We were not warned by how long our landing date had been postponed, and in fact I don't think anybody knew from day to day just when we would be allowed off. So from day 12 onwards, people would have some great romantic climax, or some equally climactic row, in the expectation that they would never see each other again - and then there we all were the next day. And the day after.
Because the Rangitiki had been used as a troopship at some point, most of the cabin partitions had been removed and long rows of double-decker metal bunks installed in what amounted to dormitories. (For years afterwards I had a pair of pyjamas with rust stains acquired from one of those bunks.)
During one of those days of limbo, I had gone down to the dorm to fetch something, and Jennifer came with me.

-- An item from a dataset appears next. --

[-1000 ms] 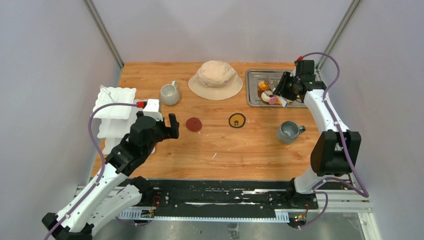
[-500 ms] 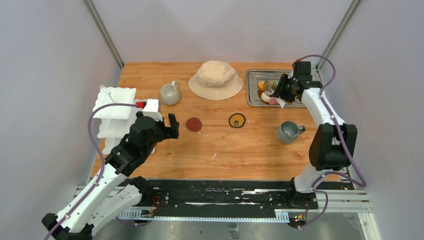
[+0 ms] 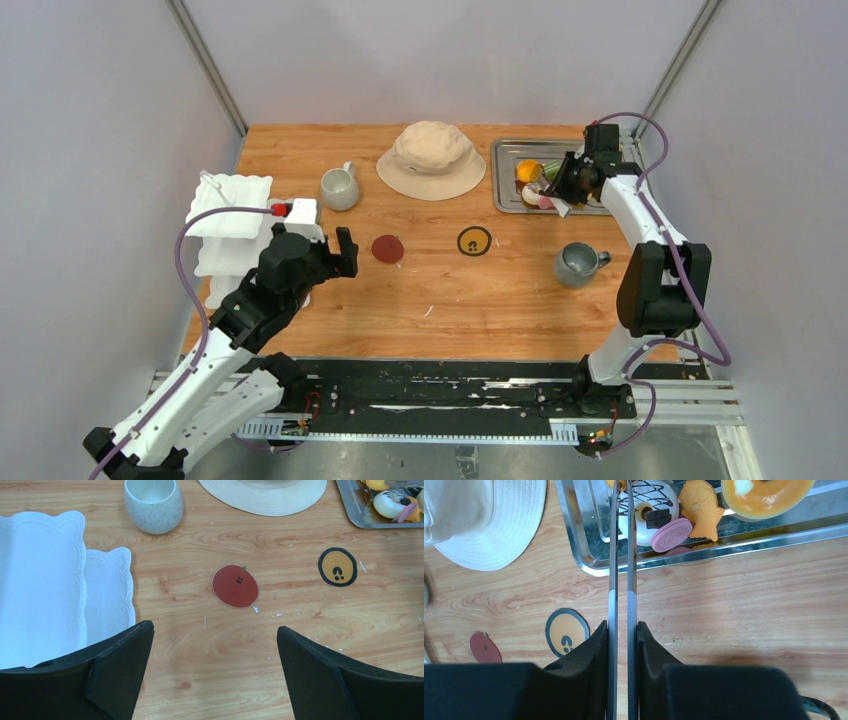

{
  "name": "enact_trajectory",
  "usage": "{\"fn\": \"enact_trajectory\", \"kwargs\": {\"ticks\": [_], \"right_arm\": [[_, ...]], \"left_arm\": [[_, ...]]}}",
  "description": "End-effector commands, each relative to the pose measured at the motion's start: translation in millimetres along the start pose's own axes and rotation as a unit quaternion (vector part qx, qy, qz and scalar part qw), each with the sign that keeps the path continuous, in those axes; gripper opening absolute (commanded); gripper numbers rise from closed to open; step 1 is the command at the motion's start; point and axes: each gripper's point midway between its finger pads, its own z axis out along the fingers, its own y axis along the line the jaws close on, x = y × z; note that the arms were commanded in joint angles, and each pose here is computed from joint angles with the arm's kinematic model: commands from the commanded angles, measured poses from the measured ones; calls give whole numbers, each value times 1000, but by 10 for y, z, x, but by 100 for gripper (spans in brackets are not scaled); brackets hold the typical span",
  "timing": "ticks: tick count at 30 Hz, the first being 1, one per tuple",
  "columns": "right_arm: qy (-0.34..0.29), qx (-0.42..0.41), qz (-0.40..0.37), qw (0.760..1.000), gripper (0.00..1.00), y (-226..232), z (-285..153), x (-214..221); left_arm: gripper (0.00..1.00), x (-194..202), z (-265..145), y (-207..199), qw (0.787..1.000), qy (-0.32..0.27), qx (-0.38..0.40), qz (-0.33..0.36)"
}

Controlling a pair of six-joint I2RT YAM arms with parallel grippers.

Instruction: Serve the afternoon tea

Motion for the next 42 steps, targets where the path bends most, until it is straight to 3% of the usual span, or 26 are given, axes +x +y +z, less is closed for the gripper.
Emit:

She told me in thrilling tones that the gunnery officer had asked her to meet him on the boat deck at midnight, and what should she do? I felt at a loss: she was older than I was, and what business was it of mine anyway? On the other hand Ronnie had informed me that the gunner was a cad, so I felt I ought not to forward his nefarious designs. I don't remember what I actually did or said, but I have an image of myself with my back to the door of the dormitory, my arms spread out, saying, 'No, you shall not go' in dramatic tones.
Anyhow she didn't, and about a year later I was invited to her wedding to a rather boring young man.
In the meantime, there we were on that infernal ship. I tried to be diplomatic in breaking it to my engineer that while greatly honoured by his offer - it was my first proposal and I was genuinely touched - I did not feel equipped to be his father's housekeeper. He was distressed, and drowned his sorrows in I don't know what, and I felt sorry, but really Dundee did not appeal. So we avoided each other at the end, and there was nothing to do except brood about the implications of coming home. Surely there must be some feeling of pleasure, after all these years? Nothing. Cold, quite cold.
And I began to get panicky. How on earth was I going to behave to my parents, I who felt nothing, who was frozen?
We spent the last night tied up to a dock in the Mersey. It was dark, I was up on deck by myself, wrapped in guilt and anxiety. There was still a blackout in effect, but the moon was up, and far away at the end of the dock I could see a figure walking towards me. As it came closer, I recognised the unmistakable, unforgettable shape of an English policeman's helmet.
And suddenly the ice jam gave way, and I felt I had come home. I cried, not with joy but with relief at the return of feeling.
Not that coming home was easy - in fact it was almost more difficult than leaving - but at least I had a fighting chance of coping.